Project: Socio-Spatial Polarization – Driving Force and Outcome of Territorial Mobility in Post-Socialist Romania
ESR 1 : Aura Moldovan (Host: UBB)
Description:
My project focuses on the interrelationship between unequal regional development and territorial mobility. The aim is twofold. First, to show how core-periphery disparities influence mobility flows (specifically flows of commuting and migration) by offering different levels of structural (dis)advantages. Second, to exemplify how various social groups can influence the accumulation of these (dis)advantages by choosing their place of residence and work. The regional focus is on the North-West Region in Romania, as it is one of the most polarised NUTS2 regions in a quickly developing country.
Background:
Over the past two and a half decades, the transition from a centralized to a market economy has affected the spatial configuration in countries of Central Eastern Europe by re-widening the gap between cores and peripheries at a regional scale. Capital cities, regional urban centres, and their surrounding suburbs have adapted more successfully to the transition and as a result have accumulated benefits in terms of creating jobs, generating tax revenues, enabling public investments in infrastructure, and engaging in a variety of political and innovation networks. The peripheries however, containing more secluded rural areas, mining settlements or the former mono-structural industrial regions, are facing a much slower development or even decline. Left with limited access to desirable resources (material or symbolic), and with restricted room for autonomous action, they are experiencing increasing peripheralisation and marginalisation.

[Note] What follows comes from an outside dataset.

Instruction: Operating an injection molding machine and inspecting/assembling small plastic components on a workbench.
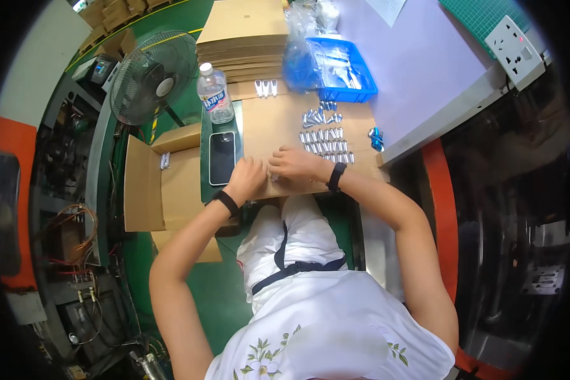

As processes, selective migration and commuting are often listed amongst the main contributors to increasing polarization and peripheralisation. On the one hand, the concentration of young and skilled adults in core areas can be seen as a consequence of unequal educational and employment chances existing within a region, as well as a result of an existing stigma regarding future perspectives in peripheries. But at the same time, this brain drain from peripheries (and the implicit demographic shrinkage that it accompanies) is also a cause for further peripheralisation and polarisation, as out-migration and shrinkage negatively influence the level of sustainability for existing local economies, the prospects of new economic projects, and the overall quality of life.
Results:
In my research, I employ a mixed method approach, combining quantitative statistical data and qualitative interviews. The statistical data analysis is employed to map internal migration over the past two decades, as well as present day commuter flows, categorizing the places of origin and destination in terms of cores and peripheries. This has shown how much the concentration of young, well-educated adults, working in specialized job sectors helps core cities and their suburban surroundings develop. Then, the qualitative interviews taken with public officials and local inhabitants of peripheral settlements show how different forms of mobility are employed as reactions to different effects of peripheralisation, and how they together affect the local development strategies of those settlements. Distinguishing between internal migration (where people re-place themselves in a new living environment) and commuting (where people take just their labour force to a different destination) generates a more nuanced picture, showing how the types of territorial mobility have a different impact on increasing polarization.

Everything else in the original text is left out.